How long does it take?
1 cycle = 1/50,000,000 = 20ns
20ns*1,250,000 =0.025s
0.025s
B. A program has an average CPI of 2.4 for it's 20,000,000 instructions.
It runs on a processor with a 10ns clock.
What's the Frequency of the clock?
100MHz
How long will the program take?
2.4*20,000,000 = 48,000,000 cycles
48...*10ns = 0.48s
How long will the average instruction take?

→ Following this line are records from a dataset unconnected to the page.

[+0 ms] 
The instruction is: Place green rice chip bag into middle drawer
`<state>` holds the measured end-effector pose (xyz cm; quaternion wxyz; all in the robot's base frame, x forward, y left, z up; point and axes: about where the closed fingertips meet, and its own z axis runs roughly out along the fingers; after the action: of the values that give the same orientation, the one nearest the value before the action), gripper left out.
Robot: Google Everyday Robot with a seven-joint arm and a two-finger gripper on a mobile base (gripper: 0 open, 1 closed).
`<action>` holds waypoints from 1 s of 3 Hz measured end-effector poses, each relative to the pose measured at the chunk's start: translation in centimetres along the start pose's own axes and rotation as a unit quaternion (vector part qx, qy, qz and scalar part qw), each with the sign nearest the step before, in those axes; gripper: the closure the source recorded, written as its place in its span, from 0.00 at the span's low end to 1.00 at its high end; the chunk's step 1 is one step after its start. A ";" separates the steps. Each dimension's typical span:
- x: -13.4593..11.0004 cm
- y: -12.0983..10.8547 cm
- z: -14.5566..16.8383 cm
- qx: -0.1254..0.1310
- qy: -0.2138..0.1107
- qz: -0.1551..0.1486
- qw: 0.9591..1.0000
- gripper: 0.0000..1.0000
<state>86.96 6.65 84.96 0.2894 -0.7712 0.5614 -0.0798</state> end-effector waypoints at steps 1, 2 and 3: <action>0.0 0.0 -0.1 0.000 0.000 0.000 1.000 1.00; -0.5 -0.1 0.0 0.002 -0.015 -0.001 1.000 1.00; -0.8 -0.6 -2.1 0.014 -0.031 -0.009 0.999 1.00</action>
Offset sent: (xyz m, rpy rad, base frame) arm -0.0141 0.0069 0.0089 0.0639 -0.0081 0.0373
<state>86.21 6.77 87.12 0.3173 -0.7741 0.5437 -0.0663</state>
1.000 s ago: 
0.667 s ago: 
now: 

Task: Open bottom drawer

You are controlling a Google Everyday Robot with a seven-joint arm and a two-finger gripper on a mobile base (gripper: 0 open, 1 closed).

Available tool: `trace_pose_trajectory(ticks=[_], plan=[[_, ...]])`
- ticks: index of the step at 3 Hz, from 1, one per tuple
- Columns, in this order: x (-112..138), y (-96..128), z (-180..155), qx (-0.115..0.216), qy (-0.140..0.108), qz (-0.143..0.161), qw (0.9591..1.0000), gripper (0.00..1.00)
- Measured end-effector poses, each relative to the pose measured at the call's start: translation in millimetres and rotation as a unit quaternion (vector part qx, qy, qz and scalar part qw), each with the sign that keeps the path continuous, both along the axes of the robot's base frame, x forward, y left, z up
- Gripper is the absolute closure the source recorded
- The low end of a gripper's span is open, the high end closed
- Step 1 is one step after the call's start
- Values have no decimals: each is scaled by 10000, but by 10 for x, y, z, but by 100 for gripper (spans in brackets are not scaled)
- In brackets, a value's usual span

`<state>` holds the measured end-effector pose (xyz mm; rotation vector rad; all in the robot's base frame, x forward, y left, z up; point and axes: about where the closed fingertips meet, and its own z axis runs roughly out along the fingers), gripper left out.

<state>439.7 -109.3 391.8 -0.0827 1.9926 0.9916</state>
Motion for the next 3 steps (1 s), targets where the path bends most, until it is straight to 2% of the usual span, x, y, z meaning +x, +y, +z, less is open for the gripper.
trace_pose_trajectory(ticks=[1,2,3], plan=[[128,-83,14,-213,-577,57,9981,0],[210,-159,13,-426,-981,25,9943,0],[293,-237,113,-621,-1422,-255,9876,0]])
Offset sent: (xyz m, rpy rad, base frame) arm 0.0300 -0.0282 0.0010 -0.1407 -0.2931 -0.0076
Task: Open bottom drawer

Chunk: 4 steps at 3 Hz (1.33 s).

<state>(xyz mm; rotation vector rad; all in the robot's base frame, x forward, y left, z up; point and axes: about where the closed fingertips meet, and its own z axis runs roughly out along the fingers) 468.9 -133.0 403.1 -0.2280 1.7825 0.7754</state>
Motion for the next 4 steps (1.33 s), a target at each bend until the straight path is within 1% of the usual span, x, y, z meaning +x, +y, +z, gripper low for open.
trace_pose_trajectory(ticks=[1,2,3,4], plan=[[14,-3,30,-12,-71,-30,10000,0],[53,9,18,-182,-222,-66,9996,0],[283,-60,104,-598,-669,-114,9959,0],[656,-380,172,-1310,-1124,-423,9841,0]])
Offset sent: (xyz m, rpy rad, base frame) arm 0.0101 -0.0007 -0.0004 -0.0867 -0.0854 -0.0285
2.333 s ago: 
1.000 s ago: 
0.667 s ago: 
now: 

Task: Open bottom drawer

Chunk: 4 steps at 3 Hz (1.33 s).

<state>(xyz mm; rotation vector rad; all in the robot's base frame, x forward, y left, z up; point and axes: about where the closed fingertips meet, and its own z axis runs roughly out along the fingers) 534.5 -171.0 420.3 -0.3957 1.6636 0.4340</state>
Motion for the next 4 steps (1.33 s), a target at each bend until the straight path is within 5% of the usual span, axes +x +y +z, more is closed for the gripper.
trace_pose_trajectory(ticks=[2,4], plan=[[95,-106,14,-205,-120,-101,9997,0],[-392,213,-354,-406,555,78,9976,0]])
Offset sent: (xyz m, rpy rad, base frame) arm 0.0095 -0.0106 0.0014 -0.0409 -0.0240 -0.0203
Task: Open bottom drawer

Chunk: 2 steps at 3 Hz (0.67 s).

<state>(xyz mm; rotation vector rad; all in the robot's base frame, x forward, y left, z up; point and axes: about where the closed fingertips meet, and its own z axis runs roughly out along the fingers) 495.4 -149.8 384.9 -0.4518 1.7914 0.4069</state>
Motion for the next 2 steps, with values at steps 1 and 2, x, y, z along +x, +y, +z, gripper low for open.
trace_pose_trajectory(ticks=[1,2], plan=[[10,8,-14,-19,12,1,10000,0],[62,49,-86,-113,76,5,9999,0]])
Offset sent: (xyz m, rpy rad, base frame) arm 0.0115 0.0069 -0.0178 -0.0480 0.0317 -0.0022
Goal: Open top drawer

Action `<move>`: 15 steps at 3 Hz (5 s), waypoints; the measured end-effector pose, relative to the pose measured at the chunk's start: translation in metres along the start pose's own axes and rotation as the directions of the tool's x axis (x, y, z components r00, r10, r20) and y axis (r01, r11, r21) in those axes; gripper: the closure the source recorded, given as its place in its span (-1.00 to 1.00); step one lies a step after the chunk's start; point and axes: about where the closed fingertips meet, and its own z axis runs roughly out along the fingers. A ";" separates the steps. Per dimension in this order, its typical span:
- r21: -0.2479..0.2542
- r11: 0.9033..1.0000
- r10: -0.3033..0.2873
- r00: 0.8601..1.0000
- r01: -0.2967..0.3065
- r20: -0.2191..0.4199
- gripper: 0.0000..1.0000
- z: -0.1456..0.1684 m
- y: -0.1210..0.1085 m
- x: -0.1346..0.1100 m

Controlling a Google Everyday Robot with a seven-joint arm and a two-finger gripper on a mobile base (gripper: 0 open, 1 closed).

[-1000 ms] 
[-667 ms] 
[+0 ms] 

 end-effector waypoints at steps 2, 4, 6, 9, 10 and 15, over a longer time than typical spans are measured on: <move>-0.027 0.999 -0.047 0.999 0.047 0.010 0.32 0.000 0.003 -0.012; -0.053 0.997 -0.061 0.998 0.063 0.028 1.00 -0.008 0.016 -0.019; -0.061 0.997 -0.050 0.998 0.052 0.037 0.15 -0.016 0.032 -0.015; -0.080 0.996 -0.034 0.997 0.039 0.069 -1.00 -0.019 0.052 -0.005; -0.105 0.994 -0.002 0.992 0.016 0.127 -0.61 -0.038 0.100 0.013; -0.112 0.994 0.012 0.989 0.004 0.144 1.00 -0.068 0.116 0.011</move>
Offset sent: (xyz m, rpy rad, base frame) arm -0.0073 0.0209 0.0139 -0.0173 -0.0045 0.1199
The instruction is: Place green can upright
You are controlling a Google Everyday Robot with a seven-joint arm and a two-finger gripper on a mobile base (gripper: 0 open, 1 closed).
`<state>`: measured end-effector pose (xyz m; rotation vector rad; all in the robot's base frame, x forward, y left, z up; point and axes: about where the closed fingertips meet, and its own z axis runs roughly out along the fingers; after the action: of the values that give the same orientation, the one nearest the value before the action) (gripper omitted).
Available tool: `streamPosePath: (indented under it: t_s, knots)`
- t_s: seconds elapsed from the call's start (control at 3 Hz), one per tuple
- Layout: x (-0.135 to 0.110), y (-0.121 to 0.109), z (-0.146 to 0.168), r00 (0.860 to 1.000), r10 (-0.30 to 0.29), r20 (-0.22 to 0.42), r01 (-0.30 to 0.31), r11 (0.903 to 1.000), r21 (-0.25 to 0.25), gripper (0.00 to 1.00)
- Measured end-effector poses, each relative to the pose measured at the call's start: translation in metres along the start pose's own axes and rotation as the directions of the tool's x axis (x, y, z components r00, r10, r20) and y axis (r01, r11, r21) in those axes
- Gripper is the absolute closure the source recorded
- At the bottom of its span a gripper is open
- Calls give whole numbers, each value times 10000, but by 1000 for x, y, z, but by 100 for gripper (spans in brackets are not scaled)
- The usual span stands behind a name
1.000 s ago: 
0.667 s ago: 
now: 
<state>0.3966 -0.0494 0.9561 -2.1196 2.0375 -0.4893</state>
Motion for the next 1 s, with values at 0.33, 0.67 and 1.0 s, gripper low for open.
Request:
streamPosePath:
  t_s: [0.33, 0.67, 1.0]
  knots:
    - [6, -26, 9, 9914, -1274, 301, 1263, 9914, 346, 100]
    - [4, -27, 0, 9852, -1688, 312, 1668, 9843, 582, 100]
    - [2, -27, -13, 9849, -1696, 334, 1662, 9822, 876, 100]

2.4*10 or .48s/20,000,000 = 24ns
C. A program consists of 1,000,000 Memory Insts @ 6 clocks each and
2,000,000 math insts @ 3 clocks each
What does the clock frequency have to be to complete in 1s?
"" 0.7s
6*1,000,000+3*2,000,000 = 12,000,000 cycles
12 MHz
12,000,000/.7 = ~17.15 MHz
What will the clock speeds need to be if we improve the Mem Insts
to only require 5 clocks?
1,000,000*5+2,000,000*3 = 11,000,000
11MHz
11,000,000/.7= 15.72 MHz
C. Amdahl's Law: The Bottle Neck Problem / Law of diminishing returns
The basic Idea: You can't go any faster than your slowest part
This often happens on the interstate...
Cruising @ 80 and hit a construction zone.
The slowest part/component will dictate the highest possible speed.
This governs both Hardware and Software
1. Amdahl: IBM engineer who went on to form Amdahl Corp.
2. VERY important for people doing parallel programming.
Working on non-parallel (but speed critical) progs.
Trying to improve hardware design.
3. Related to the concepts mentioned when discussing profiling
4. Ex: Pg 75
Improvement of Exe time =
Exe Time of Affected/Amount of Improve + Exe Time of unchanged
I.e. Program takes 100s total. 80s is spent in a multiply.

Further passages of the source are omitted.